Multiple calls to autograd.grad with same graph increases memory usage

I’m trying to generate multiple saliency maps for a model with multiple outputs and a single input image. I’m calling torch.autograd.grad once for each of the outputs as I want seperate gradients for each output.

My problem is that when I call torch.autograd.grad multiple times, each call increases the GPU memory usage. Here’s a code snippit:

    input_gradients = []
    for output_scalar in multiple_output_scalars:
        self.model.zero_grad() #not needed right?
        input_gradients.append( torch.autograd.grad(
            outputs = output_scalar, 
            inputs = x, 
            retain_graph=True,
            create_graph=False)[0].cpu().detach() )
    input_gradients = torch.cat(input_gradients,dim=0)

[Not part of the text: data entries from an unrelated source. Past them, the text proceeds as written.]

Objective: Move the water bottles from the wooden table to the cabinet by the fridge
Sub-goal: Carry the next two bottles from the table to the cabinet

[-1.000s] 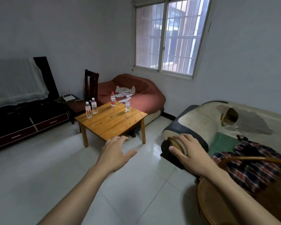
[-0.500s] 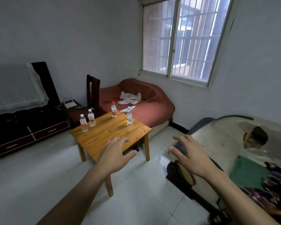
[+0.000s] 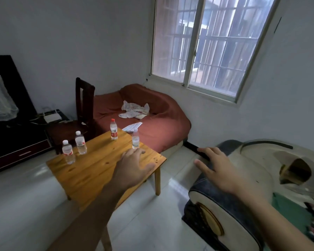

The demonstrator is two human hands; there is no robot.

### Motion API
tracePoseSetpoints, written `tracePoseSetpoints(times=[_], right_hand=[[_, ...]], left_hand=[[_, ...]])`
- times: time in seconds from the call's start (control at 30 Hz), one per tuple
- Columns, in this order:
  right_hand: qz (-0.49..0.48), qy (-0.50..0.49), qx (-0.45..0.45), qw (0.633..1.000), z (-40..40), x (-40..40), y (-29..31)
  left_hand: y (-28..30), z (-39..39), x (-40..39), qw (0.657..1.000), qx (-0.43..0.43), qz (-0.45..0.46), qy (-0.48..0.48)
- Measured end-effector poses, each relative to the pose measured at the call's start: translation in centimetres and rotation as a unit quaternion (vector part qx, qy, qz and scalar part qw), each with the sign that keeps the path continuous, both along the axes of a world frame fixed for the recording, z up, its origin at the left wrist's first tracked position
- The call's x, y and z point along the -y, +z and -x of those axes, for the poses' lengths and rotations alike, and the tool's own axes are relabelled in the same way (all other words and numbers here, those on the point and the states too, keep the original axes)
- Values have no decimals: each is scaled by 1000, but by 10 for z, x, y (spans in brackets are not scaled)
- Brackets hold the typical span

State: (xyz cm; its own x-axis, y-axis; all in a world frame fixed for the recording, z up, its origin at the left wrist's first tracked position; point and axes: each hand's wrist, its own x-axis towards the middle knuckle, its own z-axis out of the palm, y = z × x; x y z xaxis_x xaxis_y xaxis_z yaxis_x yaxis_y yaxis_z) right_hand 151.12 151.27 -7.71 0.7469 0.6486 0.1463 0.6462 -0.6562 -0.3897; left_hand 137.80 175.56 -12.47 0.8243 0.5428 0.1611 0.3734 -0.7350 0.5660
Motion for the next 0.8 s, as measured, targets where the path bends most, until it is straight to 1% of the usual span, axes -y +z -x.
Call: tracePoseSetpoints(times=[0.2,0.37,0.6,0.8], right_hand=[[2,16,-30,999,-87,-57,-34],[-37,44,-28,998,-180,-94,-47],[-48,64,-37,996,-310,-134,-32],[-28,82,-49,995,-377,-185,-47]], left_hand=[[-24,-80,-53,1000,-29,0,-12],[-34,-161,-84,998,-65,-12,10],[-13,-271,-120,998,-34,-17,42],[-26,-330,-163,997,-43,4,65]])
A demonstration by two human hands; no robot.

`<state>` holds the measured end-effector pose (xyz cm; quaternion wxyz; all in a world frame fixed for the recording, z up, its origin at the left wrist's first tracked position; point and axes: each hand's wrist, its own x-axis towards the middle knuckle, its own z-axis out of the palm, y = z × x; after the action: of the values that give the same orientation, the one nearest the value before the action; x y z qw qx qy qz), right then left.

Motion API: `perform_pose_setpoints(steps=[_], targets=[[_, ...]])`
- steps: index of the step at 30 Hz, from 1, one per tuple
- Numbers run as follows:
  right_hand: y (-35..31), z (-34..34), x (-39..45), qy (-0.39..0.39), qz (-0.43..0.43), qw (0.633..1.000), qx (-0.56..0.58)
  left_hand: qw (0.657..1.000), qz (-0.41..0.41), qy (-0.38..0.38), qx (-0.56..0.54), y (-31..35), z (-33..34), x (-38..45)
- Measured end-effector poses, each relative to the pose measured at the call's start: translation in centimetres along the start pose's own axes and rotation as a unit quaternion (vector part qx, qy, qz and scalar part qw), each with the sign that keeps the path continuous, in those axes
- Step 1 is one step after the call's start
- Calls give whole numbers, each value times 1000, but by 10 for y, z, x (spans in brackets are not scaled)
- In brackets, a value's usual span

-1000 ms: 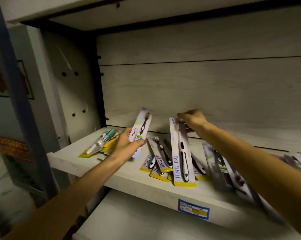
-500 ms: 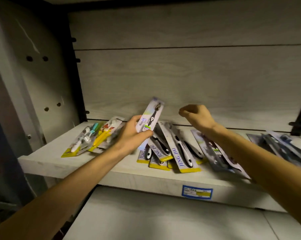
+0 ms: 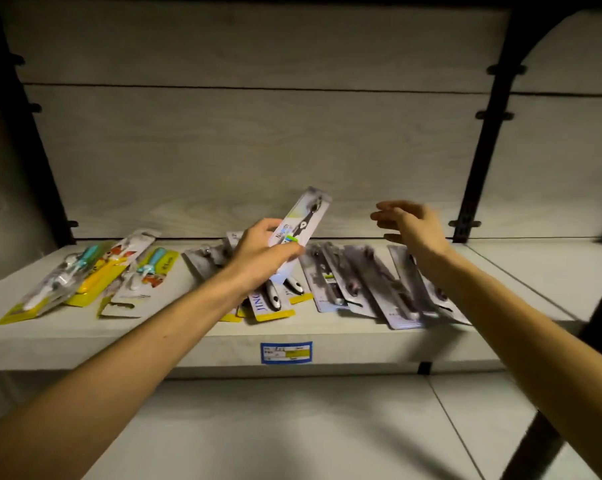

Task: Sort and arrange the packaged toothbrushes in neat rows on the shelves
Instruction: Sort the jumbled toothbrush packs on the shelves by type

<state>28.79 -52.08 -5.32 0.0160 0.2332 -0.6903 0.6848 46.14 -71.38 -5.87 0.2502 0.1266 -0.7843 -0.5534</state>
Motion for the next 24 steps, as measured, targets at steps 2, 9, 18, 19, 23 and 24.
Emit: perform_pose_setpoints(steps=[2, 9, 18, 19, 23, 24], targets=[[2, -22, -5, 18, -10, 1000, 15, 1000, 5, -19, 10, 8, 20, -6], [21, -86, -29, 8, -86, 996, -31, 999, -8, -40, -6, 26, 92, -16], [38, -126, -41, 50, -176, 979, -84, 999, 33, 23, -3, 43, 151, -26], [36, -125, -41, 59, -186, 978, -78, 999, 30, 39, -10, 43, 153, -30], [32, -126, -54, 45, -241, 963, -116, 997, 29, 60, -26, 43, 160, -59], [32, -130, -60, 32, -254, 957, -135, 997, 33, 63, -23, 44, 162, -67]])
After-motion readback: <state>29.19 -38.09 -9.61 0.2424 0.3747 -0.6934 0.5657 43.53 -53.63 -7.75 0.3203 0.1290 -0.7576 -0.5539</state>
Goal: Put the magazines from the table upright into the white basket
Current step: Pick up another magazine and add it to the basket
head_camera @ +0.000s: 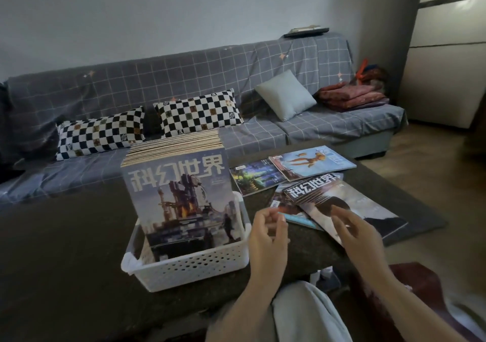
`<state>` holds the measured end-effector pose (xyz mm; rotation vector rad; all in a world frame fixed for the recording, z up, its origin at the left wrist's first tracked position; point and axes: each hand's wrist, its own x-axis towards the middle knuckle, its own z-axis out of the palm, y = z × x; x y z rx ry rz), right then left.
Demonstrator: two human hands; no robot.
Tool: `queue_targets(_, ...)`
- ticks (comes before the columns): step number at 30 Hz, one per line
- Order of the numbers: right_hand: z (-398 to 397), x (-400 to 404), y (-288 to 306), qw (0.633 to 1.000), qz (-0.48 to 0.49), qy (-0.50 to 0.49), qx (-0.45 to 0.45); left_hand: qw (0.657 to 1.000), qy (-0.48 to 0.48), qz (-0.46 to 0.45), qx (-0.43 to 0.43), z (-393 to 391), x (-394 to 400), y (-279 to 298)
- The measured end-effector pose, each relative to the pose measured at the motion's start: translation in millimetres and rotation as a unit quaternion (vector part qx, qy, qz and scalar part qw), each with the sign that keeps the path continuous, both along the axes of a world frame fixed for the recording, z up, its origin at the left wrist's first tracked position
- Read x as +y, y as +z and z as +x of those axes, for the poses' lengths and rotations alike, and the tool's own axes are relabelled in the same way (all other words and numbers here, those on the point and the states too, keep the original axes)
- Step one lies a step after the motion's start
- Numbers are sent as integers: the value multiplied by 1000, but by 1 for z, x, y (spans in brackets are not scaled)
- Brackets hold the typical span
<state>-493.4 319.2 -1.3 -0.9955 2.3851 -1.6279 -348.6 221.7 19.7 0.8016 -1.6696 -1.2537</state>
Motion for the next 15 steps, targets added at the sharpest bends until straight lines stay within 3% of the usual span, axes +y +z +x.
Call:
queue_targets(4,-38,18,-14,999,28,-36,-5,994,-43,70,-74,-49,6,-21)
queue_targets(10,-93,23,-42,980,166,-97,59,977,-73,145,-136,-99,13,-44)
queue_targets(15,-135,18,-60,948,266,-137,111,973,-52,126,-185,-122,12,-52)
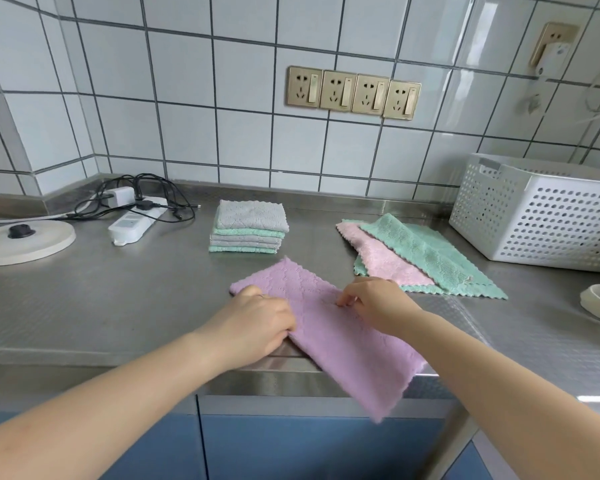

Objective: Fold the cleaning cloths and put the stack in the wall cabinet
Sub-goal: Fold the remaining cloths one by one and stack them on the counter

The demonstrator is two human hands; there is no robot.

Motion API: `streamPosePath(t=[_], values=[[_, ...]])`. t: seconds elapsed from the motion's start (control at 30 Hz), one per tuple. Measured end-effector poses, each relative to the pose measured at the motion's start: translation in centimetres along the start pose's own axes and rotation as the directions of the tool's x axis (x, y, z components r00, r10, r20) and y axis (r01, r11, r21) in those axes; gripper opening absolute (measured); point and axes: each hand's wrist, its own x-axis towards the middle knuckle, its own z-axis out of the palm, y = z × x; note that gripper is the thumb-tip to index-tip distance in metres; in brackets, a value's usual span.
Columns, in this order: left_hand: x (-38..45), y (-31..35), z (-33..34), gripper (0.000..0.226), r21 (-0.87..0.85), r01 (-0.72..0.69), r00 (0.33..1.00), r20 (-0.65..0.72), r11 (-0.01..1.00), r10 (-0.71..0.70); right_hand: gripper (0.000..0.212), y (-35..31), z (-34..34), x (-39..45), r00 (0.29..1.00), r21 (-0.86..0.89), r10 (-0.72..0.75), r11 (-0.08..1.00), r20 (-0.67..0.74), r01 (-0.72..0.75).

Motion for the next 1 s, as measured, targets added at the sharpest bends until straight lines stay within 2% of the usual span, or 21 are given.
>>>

I probably misunderstand what auto grad is doing, but to my understanding it should be using the computation graph to compute the gradiens and returning the gradients. Nothing new should be stored and since the graph is retained, nothing needs rebuilt. But clearly I’m wrong. Where is my thinking flawed and what is the right way to do this?

Hi,

Since you append the result to a list at every iteration, it is expected that it uses more and more memory no?
Also no need to zero_grad when using autograd.grad indeed.

Sorry, I should clarify. It’s GPU memory that’s growing, while I store the gradients on the CPU.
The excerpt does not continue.